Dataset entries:
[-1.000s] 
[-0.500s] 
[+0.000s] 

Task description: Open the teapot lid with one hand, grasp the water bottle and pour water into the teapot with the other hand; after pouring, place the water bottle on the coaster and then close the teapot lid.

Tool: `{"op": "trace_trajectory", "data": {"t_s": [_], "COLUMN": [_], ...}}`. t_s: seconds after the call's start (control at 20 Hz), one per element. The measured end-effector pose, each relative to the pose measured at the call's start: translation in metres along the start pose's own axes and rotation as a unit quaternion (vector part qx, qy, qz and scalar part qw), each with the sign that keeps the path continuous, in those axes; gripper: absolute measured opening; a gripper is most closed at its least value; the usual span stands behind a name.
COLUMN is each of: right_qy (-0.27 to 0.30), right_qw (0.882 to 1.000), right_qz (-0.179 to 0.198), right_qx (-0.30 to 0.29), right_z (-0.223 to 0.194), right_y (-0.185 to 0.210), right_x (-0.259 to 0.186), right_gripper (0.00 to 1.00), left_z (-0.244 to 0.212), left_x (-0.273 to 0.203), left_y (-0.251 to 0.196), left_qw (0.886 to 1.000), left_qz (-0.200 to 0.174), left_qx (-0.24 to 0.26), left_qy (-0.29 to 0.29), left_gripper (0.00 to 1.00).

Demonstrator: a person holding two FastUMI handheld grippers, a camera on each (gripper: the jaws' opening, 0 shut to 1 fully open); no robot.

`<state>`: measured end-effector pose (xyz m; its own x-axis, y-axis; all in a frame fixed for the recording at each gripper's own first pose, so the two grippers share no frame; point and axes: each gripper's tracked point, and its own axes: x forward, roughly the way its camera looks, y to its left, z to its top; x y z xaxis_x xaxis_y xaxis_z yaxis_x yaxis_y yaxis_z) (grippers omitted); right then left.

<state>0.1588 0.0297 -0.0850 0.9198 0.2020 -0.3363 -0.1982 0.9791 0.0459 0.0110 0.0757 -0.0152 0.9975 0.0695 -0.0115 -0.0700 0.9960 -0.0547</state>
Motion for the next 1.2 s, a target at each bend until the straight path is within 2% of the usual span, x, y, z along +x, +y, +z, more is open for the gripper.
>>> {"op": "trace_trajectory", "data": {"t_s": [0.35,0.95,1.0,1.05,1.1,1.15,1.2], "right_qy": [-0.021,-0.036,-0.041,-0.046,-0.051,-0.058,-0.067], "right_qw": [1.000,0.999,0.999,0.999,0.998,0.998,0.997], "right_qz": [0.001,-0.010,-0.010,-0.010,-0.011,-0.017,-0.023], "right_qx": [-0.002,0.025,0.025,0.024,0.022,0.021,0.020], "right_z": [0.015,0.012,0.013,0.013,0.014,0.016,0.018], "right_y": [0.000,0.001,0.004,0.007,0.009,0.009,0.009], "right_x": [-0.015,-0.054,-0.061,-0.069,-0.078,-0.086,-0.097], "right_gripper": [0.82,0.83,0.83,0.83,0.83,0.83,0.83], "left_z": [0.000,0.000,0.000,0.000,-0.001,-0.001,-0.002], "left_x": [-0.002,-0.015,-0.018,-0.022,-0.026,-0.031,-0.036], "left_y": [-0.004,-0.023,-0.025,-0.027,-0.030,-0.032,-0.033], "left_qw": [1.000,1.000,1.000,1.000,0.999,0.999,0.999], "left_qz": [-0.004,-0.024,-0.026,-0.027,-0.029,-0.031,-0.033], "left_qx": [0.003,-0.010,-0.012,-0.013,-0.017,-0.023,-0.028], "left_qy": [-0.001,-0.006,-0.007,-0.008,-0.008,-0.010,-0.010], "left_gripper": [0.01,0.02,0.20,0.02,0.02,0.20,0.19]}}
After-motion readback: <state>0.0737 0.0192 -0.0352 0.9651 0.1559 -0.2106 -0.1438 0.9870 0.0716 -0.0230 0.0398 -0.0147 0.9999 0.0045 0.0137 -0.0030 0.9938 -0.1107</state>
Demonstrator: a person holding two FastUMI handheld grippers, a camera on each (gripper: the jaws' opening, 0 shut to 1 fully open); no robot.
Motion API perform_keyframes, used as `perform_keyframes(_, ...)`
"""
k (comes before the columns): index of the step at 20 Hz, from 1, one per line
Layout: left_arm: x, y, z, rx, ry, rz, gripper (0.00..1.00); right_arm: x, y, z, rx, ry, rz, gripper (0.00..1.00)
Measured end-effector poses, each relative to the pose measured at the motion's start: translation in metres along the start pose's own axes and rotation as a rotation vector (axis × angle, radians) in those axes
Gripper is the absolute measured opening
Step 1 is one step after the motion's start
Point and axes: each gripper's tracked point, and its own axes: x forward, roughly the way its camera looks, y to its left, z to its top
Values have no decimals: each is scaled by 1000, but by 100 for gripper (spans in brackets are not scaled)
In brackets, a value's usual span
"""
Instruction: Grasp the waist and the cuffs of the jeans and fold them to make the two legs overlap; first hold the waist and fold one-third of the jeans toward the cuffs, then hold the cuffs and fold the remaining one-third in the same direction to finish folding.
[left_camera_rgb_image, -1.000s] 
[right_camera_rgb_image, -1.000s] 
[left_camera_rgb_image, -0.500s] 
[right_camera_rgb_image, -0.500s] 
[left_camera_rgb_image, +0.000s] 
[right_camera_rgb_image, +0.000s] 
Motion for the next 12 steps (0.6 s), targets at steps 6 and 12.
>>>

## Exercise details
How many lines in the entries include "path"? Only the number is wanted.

## Answer for the task
2